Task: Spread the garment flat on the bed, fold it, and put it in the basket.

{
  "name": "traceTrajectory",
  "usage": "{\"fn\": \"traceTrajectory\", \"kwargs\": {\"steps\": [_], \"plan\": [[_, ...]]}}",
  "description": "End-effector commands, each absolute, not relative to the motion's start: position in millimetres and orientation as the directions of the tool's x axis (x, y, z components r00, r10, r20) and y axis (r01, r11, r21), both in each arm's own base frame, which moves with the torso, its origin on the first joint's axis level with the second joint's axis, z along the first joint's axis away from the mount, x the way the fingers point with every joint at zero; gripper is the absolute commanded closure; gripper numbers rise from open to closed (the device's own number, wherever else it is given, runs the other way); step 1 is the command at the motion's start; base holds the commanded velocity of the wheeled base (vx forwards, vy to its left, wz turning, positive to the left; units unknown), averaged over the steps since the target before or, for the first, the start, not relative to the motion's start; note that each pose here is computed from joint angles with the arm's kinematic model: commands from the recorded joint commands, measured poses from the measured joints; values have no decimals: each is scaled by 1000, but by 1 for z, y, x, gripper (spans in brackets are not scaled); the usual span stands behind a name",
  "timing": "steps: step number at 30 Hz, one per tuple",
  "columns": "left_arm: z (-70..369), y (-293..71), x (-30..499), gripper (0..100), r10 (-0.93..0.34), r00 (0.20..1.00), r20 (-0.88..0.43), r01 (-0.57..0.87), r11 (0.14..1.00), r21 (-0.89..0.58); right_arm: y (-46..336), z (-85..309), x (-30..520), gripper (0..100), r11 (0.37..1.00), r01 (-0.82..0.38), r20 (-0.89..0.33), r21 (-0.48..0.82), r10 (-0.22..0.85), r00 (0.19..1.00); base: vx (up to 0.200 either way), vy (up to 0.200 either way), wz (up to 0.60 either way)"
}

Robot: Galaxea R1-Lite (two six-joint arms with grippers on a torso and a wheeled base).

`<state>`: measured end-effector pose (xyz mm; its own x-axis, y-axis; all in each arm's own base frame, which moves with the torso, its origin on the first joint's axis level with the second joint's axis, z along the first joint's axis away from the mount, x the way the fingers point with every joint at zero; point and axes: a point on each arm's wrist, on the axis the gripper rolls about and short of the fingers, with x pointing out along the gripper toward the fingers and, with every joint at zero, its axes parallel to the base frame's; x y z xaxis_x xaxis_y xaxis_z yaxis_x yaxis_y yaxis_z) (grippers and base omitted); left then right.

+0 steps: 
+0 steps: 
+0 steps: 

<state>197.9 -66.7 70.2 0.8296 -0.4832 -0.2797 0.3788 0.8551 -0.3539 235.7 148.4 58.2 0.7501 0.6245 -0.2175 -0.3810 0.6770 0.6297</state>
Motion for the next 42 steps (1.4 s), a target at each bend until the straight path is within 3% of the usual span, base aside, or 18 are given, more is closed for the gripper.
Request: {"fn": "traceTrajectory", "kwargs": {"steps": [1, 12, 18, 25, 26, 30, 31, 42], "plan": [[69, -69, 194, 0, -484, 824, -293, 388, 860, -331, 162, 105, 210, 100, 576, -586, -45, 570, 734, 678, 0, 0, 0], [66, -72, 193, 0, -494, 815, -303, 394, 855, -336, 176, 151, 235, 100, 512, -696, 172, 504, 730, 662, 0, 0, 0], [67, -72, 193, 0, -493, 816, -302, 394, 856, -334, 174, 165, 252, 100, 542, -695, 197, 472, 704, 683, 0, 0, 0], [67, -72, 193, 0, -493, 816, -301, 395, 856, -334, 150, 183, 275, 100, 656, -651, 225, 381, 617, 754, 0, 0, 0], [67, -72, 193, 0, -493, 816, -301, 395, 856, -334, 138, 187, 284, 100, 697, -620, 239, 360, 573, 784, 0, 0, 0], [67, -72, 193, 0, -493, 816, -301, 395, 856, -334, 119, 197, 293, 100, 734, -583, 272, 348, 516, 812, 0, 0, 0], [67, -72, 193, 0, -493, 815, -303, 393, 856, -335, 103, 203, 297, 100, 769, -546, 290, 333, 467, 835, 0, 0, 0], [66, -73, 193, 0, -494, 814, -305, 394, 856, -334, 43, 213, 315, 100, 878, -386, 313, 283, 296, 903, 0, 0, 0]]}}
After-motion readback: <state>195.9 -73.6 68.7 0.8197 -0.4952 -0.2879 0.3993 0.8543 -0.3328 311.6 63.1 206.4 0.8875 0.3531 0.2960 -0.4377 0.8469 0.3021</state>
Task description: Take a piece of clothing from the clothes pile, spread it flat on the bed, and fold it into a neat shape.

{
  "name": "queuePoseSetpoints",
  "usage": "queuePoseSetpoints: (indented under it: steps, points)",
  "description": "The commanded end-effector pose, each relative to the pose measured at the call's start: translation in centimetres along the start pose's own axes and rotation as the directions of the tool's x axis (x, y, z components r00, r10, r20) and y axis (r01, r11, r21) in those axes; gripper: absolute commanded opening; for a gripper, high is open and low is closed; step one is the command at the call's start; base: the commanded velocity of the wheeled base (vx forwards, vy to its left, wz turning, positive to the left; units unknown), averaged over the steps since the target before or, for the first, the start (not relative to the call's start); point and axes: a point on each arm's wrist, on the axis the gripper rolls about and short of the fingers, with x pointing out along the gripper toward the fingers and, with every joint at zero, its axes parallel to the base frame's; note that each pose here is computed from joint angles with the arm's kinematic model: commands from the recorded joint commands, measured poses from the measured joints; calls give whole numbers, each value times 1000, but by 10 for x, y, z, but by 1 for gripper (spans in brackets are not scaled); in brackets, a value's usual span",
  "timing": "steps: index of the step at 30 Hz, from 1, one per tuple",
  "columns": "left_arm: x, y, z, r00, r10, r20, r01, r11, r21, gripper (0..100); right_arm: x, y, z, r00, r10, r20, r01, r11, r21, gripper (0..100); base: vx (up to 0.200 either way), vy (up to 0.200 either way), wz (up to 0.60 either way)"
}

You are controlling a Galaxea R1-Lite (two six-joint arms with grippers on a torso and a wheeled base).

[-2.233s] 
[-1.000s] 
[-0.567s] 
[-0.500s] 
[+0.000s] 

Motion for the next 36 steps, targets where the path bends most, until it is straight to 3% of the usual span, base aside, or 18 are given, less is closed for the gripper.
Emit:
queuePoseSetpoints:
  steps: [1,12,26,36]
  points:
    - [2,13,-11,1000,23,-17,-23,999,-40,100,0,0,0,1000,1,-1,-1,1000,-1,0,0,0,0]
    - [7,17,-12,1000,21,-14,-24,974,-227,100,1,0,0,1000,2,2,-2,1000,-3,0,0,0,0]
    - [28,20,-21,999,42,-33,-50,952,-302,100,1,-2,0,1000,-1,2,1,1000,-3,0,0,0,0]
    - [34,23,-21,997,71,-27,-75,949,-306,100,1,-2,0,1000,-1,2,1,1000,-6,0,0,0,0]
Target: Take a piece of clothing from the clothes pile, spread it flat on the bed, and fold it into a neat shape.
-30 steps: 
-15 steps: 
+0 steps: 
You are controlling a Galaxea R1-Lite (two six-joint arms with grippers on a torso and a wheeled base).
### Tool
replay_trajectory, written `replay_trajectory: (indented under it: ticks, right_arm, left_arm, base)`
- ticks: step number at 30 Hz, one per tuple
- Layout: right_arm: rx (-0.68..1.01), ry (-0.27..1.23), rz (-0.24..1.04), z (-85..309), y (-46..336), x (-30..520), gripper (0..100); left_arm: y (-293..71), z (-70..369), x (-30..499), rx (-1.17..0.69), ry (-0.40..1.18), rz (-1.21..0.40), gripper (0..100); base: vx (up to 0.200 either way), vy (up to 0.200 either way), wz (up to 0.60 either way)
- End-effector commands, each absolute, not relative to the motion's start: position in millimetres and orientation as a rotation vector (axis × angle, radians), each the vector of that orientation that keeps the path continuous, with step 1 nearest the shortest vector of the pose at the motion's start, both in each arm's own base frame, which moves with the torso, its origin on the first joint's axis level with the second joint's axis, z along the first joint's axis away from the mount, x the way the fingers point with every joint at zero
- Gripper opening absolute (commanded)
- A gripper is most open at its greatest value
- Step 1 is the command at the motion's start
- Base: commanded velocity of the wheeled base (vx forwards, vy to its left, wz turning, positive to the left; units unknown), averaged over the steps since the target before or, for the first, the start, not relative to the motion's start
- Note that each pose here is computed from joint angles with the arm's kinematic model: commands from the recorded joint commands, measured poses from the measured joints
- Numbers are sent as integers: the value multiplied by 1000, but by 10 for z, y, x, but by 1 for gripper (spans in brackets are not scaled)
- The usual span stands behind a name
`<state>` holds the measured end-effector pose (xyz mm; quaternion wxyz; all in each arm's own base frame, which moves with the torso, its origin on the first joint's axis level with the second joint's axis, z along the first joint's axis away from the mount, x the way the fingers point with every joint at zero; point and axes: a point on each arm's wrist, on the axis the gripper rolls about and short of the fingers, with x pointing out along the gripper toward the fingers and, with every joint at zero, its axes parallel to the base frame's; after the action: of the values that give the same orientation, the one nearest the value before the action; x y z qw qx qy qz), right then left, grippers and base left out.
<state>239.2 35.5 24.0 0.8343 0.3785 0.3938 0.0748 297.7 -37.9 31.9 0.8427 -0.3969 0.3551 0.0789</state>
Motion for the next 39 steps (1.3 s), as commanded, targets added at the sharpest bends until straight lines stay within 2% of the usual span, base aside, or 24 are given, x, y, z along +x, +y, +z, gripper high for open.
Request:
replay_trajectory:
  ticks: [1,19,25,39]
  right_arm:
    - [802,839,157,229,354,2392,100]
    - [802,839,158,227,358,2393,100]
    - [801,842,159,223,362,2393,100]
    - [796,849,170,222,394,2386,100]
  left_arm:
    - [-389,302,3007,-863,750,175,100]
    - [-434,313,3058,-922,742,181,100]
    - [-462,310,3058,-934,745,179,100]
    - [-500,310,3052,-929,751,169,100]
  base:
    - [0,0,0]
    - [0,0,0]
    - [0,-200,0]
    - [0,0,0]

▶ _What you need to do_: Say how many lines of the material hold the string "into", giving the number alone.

▶ _Expected answer_: 2